I got bored yesterday and made my own font too. Now, I know it's lame-o, and no one else has it, but I like it...it's my own handwriting, which gives me my own personal touch to my site. I dunno yet if I'll keep it on there or not, but for now it's there. The fonts I like are all either too hard to read, too small, or no one has anything except the same old boring ones that they get with their computer. ;-P You can dowload it if ya want from my site, just under the opening title picture.

The font that the link gifs I made are all the "Canker Sore" font that I got off of either DaFont.com or HalloweenFonts.com It's a cool one, but hard to read when it's smaller.


----------



## Frighteners Entertainment (Jan 24, 2006)

Do we live next door?
I hear an echo....It's got to be you.......
I'm dreaming....I know it!
Ouch, maybe I'm not dreaming?

Again, great job on your site and really cool font!

Jeff


----------



## Hella (Feb 6, 2006)

I like it Deanna. 
can't wait to see what you have planned for this next year.


----------



## mrklaw (Nov 11, 2005)

Wow, lots of great content on your website.


----------



## Frighteners Entertainment (Jan 24, 2006)

You all notice the cool picture of the couple at the botom of the page?

Jeff


----------



## Zombie-F (Apr 12, 2004)

Hey Deanna, long time no see! Saw your vid on the -L DVD. Great job... I'm still envious of that gargoyle you made.

Good job on the new site. Looks a bit like the old version, but new enough to catch the eye of someone like me who's been there more than a few times before.


----------



## gmacted (Jan 18, 2006)

Ghostess,

I love the tombstones and the Monster Mud Grim Reaper is phenomenal!


----------



## DeathTouch (Sep 6, 2005)

My favorite is the bird girl. Of course, I would have turned her into the tortured raven girl.


----------



## Ghostess (Aug 21, 2005)

*Thanks!*

Wow, thanks everyone!

Jeff: You crack me up! My husband really got a kick out of that costume, for him to get into character on Halloween night for the kids, and not just for our party the weekend before, was just too cool. Thanks again! You are da BOMB!!

Hella: THank you... I can't wait to see what I have planned too...lol

mrklaw: Thank you!

ZF: Gracias! I still haven't seen disc 4, I'm curious to see how PM worked me into the group. My disc was one of the non-working ones. I am planning a new Gargoyle now (Brooklyn from the animated series), only this time it will be made of Great STuff, like I did the Bird Girl. I can't wait to get started on him.
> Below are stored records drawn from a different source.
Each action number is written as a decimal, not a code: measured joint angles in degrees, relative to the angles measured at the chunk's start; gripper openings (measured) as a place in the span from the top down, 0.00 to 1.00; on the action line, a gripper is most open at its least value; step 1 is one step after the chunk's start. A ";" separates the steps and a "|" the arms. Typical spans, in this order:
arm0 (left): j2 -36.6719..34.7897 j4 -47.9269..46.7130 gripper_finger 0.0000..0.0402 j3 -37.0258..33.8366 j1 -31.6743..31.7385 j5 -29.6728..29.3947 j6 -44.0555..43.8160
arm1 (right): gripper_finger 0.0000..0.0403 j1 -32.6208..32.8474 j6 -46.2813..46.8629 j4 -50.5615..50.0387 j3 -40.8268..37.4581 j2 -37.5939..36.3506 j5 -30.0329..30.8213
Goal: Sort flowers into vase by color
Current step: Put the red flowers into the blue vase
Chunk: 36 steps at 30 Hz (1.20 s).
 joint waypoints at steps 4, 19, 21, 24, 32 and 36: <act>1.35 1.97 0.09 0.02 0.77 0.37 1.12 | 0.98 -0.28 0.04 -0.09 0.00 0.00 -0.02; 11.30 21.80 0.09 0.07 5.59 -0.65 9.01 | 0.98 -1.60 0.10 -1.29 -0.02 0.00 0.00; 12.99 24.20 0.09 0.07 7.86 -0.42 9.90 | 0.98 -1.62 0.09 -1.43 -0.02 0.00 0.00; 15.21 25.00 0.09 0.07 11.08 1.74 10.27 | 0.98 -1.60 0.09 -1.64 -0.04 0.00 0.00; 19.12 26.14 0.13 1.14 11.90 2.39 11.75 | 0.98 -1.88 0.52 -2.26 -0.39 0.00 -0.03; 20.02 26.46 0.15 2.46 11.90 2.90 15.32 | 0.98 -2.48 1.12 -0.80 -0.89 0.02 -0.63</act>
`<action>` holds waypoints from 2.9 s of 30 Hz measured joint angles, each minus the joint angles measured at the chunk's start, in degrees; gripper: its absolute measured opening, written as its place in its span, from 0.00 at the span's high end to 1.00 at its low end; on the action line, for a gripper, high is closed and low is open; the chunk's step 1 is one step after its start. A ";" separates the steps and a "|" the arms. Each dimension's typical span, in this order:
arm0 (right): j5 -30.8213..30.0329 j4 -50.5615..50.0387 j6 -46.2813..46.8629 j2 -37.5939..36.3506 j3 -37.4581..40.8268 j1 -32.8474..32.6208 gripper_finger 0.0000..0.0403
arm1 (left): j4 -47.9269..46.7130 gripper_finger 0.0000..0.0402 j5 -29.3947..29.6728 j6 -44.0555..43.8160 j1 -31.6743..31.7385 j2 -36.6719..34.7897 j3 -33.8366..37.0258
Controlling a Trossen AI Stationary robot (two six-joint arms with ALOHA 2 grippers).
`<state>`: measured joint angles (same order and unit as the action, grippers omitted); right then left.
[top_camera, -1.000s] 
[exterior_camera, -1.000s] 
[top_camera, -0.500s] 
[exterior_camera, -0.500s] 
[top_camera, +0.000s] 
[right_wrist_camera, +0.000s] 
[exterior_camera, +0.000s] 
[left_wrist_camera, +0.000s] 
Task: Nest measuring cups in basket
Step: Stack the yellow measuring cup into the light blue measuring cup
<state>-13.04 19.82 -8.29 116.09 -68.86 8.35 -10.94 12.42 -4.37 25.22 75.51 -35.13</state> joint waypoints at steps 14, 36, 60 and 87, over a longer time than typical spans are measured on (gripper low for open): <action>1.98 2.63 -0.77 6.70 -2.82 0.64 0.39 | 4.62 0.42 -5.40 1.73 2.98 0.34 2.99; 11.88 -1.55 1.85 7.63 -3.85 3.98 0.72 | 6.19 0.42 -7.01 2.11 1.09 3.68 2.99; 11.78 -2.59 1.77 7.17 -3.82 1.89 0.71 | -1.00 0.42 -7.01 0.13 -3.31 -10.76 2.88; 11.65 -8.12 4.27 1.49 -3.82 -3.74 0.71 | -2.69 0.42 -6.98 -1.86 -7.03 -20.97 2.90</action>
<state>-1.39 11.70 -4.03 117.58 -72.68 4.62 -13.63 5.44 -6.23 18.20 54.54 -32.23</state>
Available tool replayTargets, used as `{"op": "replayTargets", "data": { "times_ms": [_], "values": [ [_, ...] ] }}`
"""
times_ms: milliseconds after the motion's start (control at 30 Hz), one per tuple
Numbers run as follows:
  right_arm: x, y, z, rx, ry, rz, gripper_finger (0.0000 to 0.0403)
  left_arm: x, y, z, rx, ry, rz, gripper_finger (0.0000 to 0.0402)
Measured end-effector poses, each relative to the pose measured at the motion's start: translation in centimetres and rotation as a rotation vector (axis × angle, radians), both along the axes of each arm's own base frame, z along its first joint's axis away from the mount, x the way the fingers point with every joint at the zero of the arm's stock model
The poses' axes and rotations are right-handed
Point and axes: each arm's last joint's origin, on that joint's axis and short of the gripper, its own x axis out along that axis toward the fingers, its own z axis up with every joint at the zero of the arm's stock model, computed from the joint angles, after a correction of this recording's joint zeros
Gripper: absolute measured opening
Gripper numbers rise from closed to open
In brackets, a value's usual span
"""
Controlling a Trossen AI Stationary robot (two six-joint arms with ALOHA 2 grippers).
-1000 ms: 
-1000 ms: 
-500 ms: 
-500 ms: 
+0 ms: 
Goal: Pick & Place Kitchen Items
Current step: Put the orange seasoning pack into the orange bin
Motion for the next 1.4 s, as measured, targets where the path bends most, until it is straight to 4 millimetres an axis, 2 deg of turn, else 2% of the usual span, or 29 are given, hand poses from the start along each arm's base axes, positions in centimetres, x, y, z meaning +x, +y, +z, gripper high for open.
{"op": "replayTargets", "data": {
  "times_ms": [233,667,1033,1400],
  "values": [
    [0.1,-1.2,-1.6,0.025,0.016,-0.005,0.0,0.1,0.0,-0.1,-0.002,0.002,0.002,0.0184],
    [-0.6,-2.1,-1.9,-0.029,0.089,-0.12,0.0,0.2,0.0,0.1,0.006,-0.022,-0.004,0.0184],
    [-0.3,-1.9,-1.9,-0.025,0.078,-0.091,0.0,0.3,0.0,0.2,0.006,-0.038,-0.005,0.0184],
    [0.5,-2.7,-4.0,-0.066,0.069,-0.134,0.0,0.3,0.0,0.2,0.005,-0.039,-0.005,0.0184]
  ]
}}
gmacted: Thanks... the reaper is gonna be sold this year, and I want to make a new one. Something a bit more.. creepy? We'll see... the tombstones will probably outta here too. We always have a community garage sale in October, I may unload them then.

DeathTouch: bahahahahaha!! I might just make a statue dead-icated to you for that thought!


----------



## trishaanne (Aug 20, 2005)

Deanna......amazing, amazing, amazing. I have been admiring your gargoyle and your bird girl since you first started working on them. I just spent the past half hour going through your sight and I just have one questions....would you like to move in here and decorate the inside of my house for Halloween? I'm so busy doing the outside that the inside gets neglected. OK, maybe not move in, but if you're not busy October 20, 2007, you have a standing invitation to our next Halloween party....I'll supply the food, the booze and the gifts if you'll just come help decorate!!!  GREAT JOB!


----------



## Ghostess (Aug 21, 2005)

trishaanne said:


> Deanna......amazing, amazing, amazing. I have been admiring your gargoyle and your bird girl since you first started working on them. I just spent the past half hour going through your sight and I just have one questions....would you like to move in here and decorate the inside of my house for Halloween? I'm so busy doing the outside that the inside gets neglected. OK, maybe not move in, but if you're not busy October 20, 2007, you have a standing invitation to our next Halloween party....I'll supply the food, the booze and the gifts if you'll just come help decorate!!!  GREAT JOB!


Awww, thanks !


----------



## grim reaper (Aug 18, 2005)

love the site especialy the gargoyle and crypt
haunt on


----------